Menopause…or “Perry”-Menopause?

So here I am, on a frigid January evening. Outside, a bitter wind chill of minus 10 degrees Celsius (that’s 14+ degrees for you Fahrenheit folks), is blowing directly off the North Atlantic just a few yards from our door. My husband Paul is gone playing floor hockey at the high school gym, so I’m alone, trying desperately to chill out. Not figuratively, mind you, but literally. I turned down the thermostats so there is  no heat on in my house, simply because my body feels like a furnace turned up on cremate.

This is a new and fresh hell for yours truly, only making itself known within the last couple of weeks. Somehow, I had let myself believe I’d be lucky enough to escape the discomfort of “tropical moments” at this time of my life. How I used to chuckle when one of my friends or coworkers complained of a hot flash. Ha! The joke is now on me. And for the uninitiated, it doesn’t feel like a source of external heat that hits you.
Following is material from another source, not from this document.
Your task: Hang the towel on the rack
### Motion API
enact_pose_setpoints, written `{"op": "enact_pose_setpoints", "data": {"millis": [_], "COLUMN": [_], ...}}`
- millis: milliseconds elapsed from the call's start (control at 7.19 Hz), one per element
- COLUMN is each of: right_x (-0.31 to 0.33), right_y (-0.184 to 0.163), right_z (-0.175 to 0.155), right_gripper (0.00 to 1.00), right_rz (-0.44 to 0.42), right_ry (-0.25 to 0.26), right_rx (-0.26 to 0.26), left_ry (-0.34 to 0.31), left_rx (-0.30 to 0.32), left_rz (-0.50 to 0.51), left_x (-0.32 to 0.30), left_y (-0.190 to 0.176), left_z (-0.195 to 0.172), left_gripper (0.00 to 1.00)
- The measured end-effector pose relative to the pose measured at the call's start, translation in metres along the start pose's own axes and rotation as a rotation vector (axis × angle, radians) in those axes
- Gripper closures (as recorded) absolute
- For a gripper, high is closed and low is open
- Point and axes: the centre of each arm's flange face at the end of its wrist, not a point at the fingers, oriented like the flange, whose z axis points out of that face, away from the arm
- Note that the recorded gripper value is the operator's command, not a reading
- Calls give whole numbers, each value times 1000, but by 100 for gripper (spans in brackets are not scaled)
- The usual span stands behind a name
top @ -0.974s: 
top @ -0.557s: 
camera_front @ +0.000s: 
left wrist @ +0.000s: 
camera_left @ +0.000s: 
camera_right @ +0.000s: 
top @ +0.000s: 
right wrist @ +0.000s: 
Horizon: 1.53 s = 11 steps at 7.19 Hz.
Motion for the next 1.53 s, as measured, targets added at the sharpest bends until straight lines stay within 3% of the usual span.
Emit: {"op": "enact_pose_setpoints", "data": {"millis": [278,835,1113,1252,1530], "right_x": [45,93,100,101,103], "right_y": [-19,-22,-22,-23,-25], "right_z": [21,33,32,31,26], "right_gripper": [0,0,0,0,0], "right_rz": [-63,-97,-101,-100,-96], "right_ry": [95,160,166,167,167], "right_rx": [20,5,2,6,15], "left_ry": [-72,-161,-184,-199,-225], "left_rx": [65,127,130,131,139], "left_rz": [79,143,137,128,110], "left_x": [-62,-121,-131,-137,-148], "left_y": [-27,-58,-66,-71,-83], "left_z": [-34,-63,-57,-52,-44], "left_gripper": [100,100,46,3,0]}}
It’s more like internal spontaneous combustion, where you think you just might suddenly burst into flames.

Stripped down to a tank top and appropriately, sweat pants, eating blueberries out of the freezer (still frozen), I’m trying to hold it together. I made the mistake earlier of googling other menopause symptoms, and started ticking off other lovely ailments I’ve been experiencing. Brain fog? Check. Anxiety? Check. Night sweats? Check. Mood swings? Okay, that one is just me, can’t blame that on The Change.

The website also warned that the whole process could take anywhere from two to eight years before it is done. That’s just terrific. Think I’ll go out and stick my head in a snow bank.

And now Paul is home. “It’s freezing here!” he says. He looks at my red face. “Is it alright if I turn up the heat?”

“If you must,” I bark, fanning myself with a throw cushion.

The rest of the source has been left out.